Understanding the Growth Mechanism of Thiol-Conjugated Au25 Cluster

The synthesis of ligand-conjugated gold nanoclusters has attracted significant attention due to its ability to achieve precise control over cluster size selectivity. Among these, Au₂₅(SR)₁₈^–, where R represents an alkyl group, is one of the earliest being synthesized with a very high yield, although its growth mechanism is yet to be fully understood. Using density functional theory, we present the results of a theoretical investigation on the growth process of Au₂₅(SR)₁₈^–, beginning from Au₁₃(SR)₁₂^–. Our findings indicate that the sulfur atoms in the core structure of Au₁₃(SR)₁₂^– preferentially bond with Au-thiol monomers.
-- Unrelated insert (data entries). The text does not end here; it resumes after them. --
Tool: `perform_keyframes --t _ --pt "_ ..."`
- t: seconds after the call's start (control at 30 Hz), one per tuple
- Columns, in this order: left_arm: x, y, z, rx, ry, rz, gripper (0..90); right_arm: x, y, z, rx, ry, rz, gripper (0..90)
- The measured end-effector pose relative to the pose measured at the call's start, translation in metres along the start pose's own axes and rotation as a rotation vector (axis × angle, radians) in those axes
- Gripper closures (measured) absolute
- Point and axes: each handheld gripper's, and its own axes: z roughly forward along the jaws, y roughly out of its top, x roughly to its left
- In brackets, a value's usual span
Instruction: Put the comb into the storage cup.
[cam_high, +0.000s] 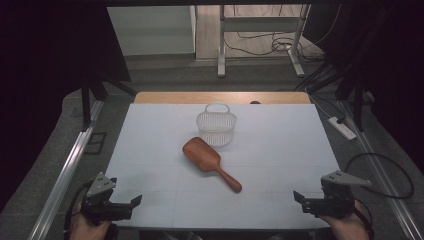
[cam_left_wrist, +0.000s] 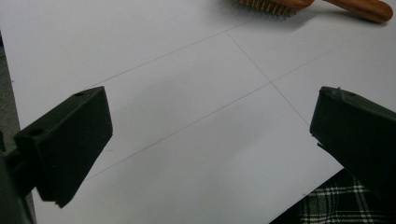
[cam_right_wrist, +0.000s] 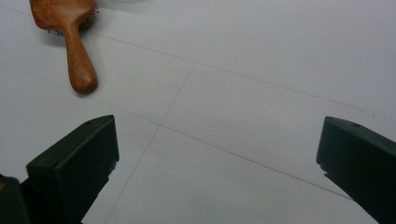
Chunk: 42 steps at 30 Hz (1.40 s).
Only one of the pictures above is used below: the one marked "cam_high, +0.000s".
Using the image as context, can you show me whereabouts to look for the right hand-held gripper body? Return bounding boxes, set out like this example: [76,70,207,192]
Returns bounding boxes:
[320,170,373,219]

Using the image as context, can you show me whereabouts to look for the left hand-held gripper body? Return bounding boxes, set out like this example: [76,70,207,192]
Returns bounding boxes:
[81,171,118,223]

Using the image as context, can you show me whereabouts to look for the wooden paddle hairbrush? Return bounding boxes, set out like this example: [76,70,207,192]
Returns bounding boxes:
[181,136,243,194]

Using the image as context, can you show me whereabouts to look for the white plastic basket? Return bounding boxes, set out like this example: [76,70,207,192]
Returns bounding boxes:
[195,102,238,148]

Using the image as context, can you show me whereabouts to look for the person's right hand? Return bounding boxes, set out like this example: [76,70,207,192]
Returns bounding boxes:
[319,201,370,240]

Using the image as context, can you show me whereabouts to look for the person's left hand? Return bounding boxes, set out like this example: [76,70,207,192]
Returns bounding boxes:
[69,201,113,240]

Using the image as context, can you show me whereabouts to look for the white table mat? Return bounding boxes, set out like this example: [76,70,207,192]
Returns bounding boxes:
[105,103,341,232]

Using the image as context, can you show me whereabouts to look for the white power strip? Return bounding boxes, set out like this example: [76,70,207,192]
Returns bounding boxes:
[327,116,358,142]

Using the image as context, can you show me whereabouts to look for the black metal stand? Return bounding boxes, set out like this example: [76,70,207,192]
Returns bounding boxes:
[80,74,136,132]
[293,61,369,133]

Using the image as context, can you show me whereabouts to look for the black curtain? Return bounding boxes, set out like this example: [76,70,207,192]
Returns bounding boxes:
[0,0,132,214]
[301,0,424,168]

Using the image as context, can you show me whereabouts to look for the white cabinet panel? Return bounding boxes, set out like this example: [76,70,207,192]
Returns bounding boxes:
[107,5,197,57]

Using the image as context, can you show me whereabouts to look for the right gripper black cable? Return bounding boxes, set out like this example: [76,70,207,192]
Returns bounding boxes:
[353,198,375,236]

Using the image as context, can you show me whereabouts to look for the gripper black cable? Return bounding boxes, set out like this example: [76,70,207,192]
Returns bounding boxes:
[353,198,375,236]
[63,180,94,236]

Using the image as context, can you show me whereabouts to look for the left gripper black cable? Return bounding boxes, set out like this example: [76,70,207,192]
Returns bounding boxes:
[63,180,94,236]

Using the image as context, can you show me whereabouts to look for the aluminium rail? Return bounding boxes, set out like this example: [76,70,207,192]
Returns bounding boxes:
[28,99,105,240]
[338,99,424,240]

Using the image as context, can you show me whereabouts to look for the black floor frame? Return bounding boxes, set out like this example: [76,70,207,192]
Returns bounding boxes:
[83,131,108,156]

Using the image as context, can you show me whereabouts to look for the black looped floor cable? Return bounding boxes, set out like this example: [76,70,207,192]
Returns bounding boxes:
[344,152,415,200]

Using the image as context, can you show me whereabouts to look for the white power strip cable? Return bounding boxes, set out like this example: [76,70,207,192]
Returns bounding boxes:
[304,87,334,120]

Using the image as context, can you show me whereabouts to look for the tangled black floor cables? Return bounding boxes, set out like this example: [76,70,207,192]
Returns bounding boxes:
[223,4,326,64]

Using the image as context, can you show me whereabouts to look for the white desk frame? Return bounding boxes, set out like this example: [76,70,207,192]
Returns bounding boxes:
[217,4,312,79]
Monomers attached to two adjacent triangular faces form a staple motif of the gold–sulfur chain, releasing a single linear thiol radical. These reactions occur along the six mutually perpendicular ridges of the Au₁₃ core. The remaining eight triangular faces, linked with linear alkyl parts, cannot bind additional Au-thiol monomers, stopping cluster growth. Furthermore, the capping gold–sulfur chains play a protective role for the core, facilitating the stable formation of the Au₂₅(SR)₁₈^–cluster, as confirmed experimentally.